● WORK REQUIRED:
Filter the entries that follow, copying every line in which the word "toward" appears.

* * *

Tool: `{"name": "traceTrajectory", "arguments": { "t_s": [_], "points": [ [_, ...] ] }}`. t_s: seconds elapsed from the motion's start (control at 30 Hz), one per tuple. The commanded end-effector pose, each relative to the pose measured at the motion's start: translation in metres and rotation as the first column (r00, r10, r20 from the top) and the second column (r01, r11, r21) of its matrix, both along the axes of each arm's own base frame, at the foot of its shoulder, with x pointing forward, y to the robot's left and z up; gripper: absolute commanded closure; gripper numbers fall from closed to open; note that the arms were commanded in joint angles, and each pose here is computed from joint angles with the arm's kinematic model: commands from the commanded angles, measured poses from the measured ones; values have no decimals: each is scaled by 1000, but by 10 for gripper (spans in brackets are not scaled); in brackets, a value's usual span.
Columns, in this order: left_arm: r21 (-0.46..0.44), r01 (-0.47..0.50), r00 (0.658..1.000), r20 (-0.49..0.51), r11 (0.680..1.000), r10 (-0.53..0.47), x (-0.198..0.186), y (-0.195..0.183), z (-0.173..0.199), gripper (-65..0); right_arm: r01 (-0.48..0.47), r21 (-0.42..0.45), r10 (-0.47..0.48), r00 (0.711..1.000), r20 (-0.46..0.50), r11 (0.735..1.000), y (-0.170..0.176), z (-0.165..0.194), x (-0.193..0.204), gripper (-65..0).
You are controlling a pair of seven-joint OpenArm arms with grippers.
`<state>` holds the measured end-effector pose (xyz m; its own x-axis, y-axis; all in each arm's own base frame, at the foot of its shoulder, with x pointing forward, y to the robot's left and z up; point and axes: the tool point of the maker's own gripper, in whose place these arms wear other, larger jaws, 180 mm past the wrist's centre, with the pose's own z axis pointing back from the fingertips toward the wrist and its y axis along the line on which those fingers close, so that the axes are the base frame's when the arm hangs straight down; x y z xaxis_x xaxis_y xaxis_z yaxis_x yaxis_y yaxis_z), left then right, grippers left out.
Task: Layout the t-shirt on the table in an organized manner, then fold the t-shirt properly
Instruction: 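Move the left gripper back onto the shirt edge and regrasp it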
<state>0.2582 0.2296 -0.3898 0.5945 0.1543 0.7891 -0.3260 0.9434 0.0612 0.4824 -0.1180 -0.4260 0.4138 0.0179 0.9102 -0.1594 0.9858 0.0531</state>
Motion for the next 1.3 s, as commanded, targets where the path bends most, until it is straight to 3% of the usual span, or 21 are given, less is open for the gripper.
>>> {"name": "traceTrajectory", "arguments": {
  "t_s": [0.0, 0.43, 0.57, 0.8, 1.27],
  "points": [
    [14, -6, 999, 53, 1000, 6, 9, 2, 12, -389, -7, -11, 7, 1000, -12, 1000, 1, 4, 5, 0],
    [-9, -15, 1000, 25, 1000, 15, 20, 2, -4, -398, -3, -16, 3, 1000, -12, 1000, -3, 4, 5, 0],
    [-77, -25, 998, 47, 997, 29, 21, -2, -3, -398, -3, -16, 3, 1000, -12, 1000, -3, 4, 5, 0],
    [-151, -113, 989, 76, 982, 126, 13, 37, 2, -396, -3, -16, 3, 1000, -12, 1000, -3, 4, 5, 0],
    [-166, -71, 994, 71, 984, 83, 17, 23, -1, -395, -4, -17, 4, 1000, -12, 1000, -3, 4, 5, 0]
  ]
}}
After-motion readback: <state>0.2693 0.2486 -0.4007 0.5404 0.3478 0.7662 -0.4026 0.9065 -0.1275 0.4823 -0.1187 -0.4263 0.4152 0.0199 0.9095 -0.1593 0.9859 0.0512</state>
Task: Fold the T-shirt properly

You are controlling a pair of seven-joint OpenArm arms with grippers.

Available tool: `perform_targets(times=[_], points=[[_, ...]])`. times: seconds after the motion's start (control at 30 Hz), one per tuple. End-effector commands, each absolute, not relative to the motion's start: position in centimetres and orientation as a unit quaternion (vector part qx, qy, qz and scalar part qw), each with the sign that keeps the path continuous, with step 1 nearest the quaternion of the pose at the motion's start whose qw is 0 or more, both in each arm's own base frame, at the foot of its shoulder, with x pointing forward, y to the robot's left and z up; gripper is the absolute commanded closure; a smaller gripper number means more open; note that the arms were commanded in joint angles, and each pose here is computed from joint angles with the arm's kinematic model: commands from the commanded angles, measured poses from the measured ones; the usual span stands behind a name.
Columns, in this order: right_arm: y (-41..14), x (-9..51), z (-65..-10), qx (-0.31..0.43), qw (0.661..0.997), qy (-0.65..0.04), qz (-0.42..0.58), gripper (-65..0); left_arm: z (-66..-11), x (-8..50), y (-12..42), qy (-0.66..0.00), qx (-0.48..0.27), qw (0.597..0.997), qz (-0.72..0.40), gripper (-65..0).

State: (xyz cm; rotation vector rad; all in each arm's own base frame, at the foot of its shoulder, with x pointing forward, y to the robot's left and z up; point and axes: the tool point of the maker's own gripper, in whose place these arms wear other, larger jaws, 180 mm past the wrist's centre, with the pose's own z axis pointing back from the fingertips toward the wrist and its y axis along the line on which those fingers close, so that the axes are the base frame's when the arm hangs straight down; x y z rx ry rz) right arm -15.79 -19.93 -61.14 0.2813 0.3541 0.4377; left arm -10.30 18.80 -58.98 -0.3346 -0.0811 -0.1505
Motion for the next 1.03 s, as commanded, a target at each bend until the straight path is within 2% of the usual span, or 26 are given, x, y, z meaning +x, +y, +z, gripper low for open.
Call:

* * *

● SOLUTION FOR THIS EXERCISE:
`<state>` holds the measured end-effector pose (xyz m; its own x-axis, y-axis; all in each arm's own base frame, at the foot of its shoulder, with x pointing forward, y to the robot's left and z up; point and axes: the tool point of the maker's own gripper, in whose place these arms wear other, larger jaws, 180 mm past the wrist's centre, with the pose's own z axis pointing back from the fingertips toward the wrist and its y axis along the line on which those fingers close, so that the axes are the base frame's when the arm hangs straight down; x y z xaxis_x xaxis_y xaxis_z yaxis_x yaxis_y yaxis_z), left then right, grippers left out.
State: (xyz cm; rotation vector rad; all in each arm's own base frame, at the foot of its shoulder, with x pointing forward, y to the robot's left and z up; point and axes: the tool point of the maker's own gripper, in whose place these arms wear other, larger jaws, 180 mm past the wrist's centre, with the pose's own z axis pointing back from the fingertips toward the wrist and its y axis along the line on which those fingers close, so that the axes are the base frame's when the arm hangs straight down; x y z rx ry rz) right arm -15.79 -19.93 -61.14 0.2813 0.3541 0.4377; left arm -10.30 18.80 -58.98 -0.3346 -0.0811 -0.1505

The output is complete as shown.